30 July, 2000
July 30, 2000
Matanuska Glacier, Alaska
Tonight I feel as tired as can be and yet full of energy. It was a very long day and I’ve never started
a journal so late in the evening. The early part of the day was spent helping out here and there with a variety of things. At around three o’clock I sat down in a chair on the deck to relax in a very warm and bright sun. Today has been perhaps the most beautiful day since I’ve been here. It felt really good and I came close to dozing off a few times. I probably would have had it not been for the heat of the sun. Then I heard a familiar sound. It was Ben Cashman sorting out his ice climbing gear. I turned his way and asked if he was going for a climb again. He said yes and asked if I wanted to join him. I had been wanting to do this with him for some time now and immediately accepted his kind invitation.

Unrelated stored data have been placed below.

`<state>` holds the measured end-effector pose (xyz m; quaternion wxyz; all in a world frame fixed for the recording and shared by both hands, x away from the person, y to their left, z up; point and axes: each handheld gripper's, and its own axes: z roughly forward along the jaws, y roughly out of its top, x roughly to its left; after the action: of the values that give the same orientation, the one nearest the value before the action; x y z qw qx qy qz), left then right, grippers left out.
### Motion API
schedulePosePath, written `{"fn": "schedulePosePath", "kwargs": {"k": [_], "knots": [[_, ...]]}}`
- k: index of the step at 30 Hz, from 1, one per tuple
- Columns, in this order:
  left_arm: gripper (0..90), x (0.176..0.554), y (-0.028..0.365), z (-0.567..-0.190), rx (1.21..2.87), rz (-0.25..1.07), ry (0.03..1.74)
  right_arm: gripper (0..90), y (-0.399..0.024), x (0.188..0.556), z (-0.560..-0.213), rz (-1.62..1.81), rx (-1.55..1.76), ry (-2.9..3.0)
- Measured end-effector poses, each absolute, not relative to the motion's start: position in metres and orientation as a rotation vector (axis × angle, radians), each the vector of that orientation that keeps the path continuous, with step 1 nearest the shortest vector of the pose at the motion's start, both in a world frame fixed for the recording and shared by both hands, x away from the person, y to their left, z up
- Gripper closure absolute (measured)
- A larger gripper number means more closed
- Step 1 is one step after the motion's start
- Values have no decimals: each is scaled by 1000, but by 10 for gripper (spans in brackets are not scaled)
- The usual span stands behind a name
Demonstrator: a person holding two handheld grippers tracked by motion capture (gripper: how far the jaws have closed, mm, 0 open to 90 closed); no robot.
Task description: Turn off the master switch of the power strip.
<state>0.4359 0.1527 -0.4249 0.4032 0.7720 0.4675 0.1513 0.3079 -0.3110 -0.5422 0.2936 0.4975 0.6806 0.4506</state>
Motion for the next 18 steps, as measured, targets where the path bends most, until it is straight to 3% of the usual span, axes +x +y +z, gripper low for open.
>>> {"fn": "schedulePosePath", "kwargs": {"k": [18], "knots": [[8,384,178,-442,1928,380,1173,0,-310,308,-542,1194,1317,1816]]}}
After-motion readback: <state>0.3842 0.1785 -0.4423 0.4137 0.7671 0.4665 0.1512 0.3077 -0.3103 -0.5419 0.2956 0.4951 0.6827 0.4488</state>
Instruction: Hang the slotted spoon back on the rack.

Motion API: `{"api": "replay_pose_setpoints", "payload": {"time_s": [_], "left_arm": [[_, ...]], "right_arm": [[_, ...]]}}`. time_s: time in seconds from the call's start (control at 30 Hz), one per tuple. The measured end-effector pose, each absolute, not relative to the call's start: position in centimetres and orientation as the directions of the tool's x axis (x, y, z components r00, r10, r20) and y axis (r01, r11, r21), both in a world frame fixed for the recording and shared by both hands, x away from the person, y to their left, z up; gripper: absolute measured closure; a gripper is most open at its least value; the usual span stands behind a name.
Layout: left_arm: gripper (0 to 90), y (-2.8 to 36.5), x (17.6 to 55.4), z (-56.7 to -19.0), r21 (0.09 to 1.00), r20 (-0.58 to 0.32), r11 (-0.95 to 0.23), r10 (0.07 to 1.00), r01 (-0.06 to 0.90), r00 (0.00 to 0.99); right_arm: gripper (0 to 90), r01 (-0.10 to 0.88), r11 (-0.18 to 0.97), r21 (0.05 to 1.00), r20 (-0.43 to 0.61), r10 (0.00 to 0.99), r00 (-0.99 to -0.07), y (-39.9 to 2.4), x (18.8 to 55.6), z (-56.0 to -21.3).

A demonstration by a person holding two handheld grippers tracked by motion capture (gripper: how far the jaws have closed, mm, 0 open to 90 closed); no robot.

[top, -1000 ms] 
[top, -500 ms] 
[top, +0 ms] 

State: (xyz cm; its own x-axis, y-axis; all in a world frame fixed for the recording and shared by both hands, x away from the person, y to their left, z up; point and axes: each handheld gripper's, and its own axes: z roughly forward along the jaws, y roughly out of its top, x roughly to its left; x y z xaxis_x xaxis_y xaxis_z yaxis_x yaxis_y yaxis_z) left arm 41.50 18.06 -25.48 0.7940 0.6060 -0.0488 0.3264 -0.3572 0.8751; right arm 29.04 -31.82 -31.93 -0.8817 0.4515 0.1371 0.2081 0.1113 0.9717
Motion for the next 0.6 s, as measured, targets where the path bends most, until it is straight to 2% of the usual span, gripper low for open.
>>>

Climbing, whether on ice or rock, has always been something that I wanted to do. I was a regular monkey when I was a kid and heights never bothered me and risk was always a rush. But to live in Indiana pretty much means your opportunities for such adventure is extremely limited. Realistically about all you can do is leave the state for climbing opportunities. It’s not a cheap sport and it would never be worthwhile to invest in the equipment without having the playground in your back yard. And so it seems that on many vacation trips I would be in areas where climbing is popular and I’d always say to myself, “I’d love to do that!” Finally my time to “do that” was here.
I didn’t know what to expect on the ice. Ben was extremely good at instructing us on the basics we’d need this day. We had hiked back to the glacial lake and he chose an ice wall that was somewhat gradual at first but then became perfectly vertical before reaching the top. It looked like a great place to take a couple novices. Staci Ensminger was also going to climb for the first time. Stacy is a researcher from Northwest Missouri State and has been to the Matanuska Glacier several times in the past. Staci was the first one to go up and she did a wonderful job (putting the pressure on me!) We were soon joined by a couple others from camp, Jane Casteline and Teryn Ebert.
When my turn came I was really excited and ready to go. After a few easy steps forward it was necessary to begin using the ice axes. We had practiced using them at the base to make sure we could get secure holds on the ice. The ice axes and crampons were all that was needed to propel one’s self up the wall. A climbing rope gave a lot of security and safety to the climb. I was amazed at how easy it was to just move right up the ice. The ice axes worked remarkably well and I never had any concerns about losing a grip with them. The only thing that seemed tricky was getting the point of ice axe out of its hold in the ice and that seemed to be the only thing that prevented me from just climbing the ice like a ladder. The crampons dug in very well to give secure footing.
After arriving at the top and enjoying the experience it was time to make the trip back down. Now going down is a whole different experience than going up, believe me. Your hands are not involved at all. Ben asked that I spread my feet out to shoulders width and lean back....hands free! This was the point where trust became a real factor in whether or not I would go down the same way I went up. I’ve been around Ben a lot here and have developed a lot of respect for his intelligence, ability and character. I had absolutely no problem at all with placing my trust in him as he let out the rope allowing me to basically walked backwards.....hands free.....down this vertical ice wall. It was quite exciting.
At the bottom he greeted me with a big smile and congratulations and commented that I looked like a natural climber. Maybe he always says that, I don’t know, but for the moment I sure felt like it. He then asked if I’d like to move on to something more challenging. It was already 7:00 pm and I was thinking about how I’d find time to get this journal done. I then realized that I do live in Indiana and how many chances will I get to climb ice on a glacier anyway? So he set another course which was more challenging but I still felt very comfortable with it and scooted right up the face. And once again walked down backward with the aid of the climbing rope. It’s an experience that I will never forget and for that I will forever be grateful to Ben.